_WORK ITEM_
The listing that follows should be reproduced exactly, line for line.

_DATA SECTION_

┄┄┄┄┄┄┄┄┄┄

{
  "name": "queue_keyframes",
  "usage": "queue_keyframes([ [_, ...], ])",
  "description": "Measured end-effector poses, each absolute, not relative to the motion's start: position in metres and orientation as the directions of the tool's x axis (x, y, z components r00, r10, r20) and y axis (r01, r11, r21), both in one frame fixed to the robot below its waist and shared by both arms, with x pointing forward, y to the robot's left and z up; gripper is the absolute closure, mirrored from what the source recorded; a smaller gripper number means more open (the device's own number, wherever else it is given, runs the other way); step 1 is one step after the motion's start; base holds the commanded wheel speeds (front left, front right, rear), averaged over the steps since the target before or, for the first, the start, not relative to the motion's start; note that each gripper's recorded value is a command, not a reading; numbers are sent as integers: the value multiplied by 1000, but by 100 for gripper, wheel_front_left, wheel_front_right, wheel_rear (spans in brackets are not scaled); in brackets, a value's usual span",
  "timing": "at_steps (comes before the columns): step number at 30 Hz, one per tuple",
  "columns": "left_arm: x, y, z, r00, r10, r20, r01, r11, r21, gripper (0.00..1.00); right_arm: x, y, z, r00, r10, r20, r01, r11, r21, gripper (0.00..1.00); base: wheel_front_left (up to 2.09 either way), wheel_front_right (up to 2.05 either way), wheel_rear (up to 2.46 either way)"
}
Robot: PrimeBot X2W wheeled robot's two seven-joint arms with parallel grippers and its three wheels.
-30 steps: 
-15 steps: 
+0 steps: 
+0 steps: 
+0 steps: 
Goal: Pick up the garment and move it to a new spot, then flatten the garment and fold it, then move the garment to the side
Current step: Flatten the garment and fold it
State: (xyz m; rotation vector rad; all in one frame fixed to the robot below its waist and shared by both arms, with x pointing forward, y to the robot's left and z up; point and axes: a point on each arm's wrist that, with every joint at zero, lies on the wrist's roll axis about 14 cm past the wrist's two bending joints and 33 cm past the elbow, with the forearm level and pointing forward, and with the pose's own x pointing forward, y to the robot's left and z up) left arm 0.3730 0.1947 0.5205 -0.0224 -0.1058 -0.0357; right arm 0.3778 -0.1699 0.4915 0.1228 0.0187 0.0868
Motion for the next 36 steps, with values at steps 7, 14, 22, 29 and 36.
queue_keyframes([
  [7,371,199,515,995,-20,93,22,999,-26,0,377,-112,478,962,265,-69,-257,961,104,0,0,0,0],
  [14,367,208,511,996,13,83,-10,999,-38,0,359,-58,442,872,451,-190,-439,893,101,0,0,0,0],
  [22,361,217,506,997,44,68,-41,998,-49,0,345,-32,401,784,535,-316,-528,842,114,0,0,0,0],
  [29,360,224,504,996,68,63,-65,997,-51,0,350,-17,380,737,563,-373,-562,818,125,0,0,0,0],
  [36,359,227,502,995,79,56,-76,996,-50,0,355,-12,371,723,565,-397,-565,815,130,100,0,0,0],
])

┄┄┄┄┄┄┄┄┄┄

_SOLUTION FOR THIS TASK_
{
  "name": "queue_keyframes",
  "usage": "queue_keyframes([ [_, ...], ])",
  "description": "Measured end-effector poses, each absolute, not relative to the motion's start: position in metres and orientation as the directions of the tool's x axis (x, y, z components r00, r10, r20) and y axis (r01, r11, r21), both in one frame fixed to the robot below its waist and shared by both arms, with x pointing forward, y to the robot's left and z up; gripper is the absolute closure, mirrored from what the source recorded; a smaller gripper number means more open (the device's own number, wherever else it is given, runs the other way); step 1 is one step after the motion's start; base holds the commanded wheel speeds (front left, front right, rear), averaged over the steps since the target before or, for the first, the start, not relative to the motion's start; note that each gripper's recorded value is a command, not a reading; numbers are sent as integers: the value multiplied by 1000, but by 100 for gripper, wheel_front_left, wheel_front_right, wheel_rear (spans in brackets are not scaled); in brackets, a value's usual span",
  "timing": "at_steps (comes before the columns): step number at 30 Hz, one per tuple",
  "columns": "left_arm: x, y, z, r00, r10, r20, r01, r11, r21, gripper (0.00..1.00); right_arm: x, y, z, r00, r10, r20, r01, r11, r21, gripper (0.00..1.00); base: wheel_front_left (up to 2.09 either way), wheel_front_right (up to 2.05 either way), wheel_rear (up to 2.46 either way)"
}
Robot: PrimeBot X2W wheeled robot's two seven-joint arms with parallel grippers and its three wheels.
-30 steps: 
-15 steps: 
+0 steps: 
+0 steps: 
+0 steps: 
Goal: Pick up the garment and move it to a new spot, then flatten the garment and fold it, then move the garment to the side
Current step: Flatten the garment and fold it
State: (xyz m; rotation vector rad; all in one frame fixed to the robot below its waist and shared by both arms, with x pointing forward, y to the robot's left and z up; point and axes: a point on each arm's wrist that, with every joint at zero, lies on the wrist's roll axis about 14 cm past the wrist's two bending joints and 33 cm past the elbow, with the forearm level and pointing forward, and with the pose's own x pointing forward, y to the robot's left and z up) left arm 0.3730 0.1947 0.5205 -0.0224 -0.1058 -0.0357; right arm 0.3778 -0.1699 0.4915 0.1228 0.0187 0.0868
Motion for the next 36 steps, with values at steps 7, 14, 22, 29 and 36.
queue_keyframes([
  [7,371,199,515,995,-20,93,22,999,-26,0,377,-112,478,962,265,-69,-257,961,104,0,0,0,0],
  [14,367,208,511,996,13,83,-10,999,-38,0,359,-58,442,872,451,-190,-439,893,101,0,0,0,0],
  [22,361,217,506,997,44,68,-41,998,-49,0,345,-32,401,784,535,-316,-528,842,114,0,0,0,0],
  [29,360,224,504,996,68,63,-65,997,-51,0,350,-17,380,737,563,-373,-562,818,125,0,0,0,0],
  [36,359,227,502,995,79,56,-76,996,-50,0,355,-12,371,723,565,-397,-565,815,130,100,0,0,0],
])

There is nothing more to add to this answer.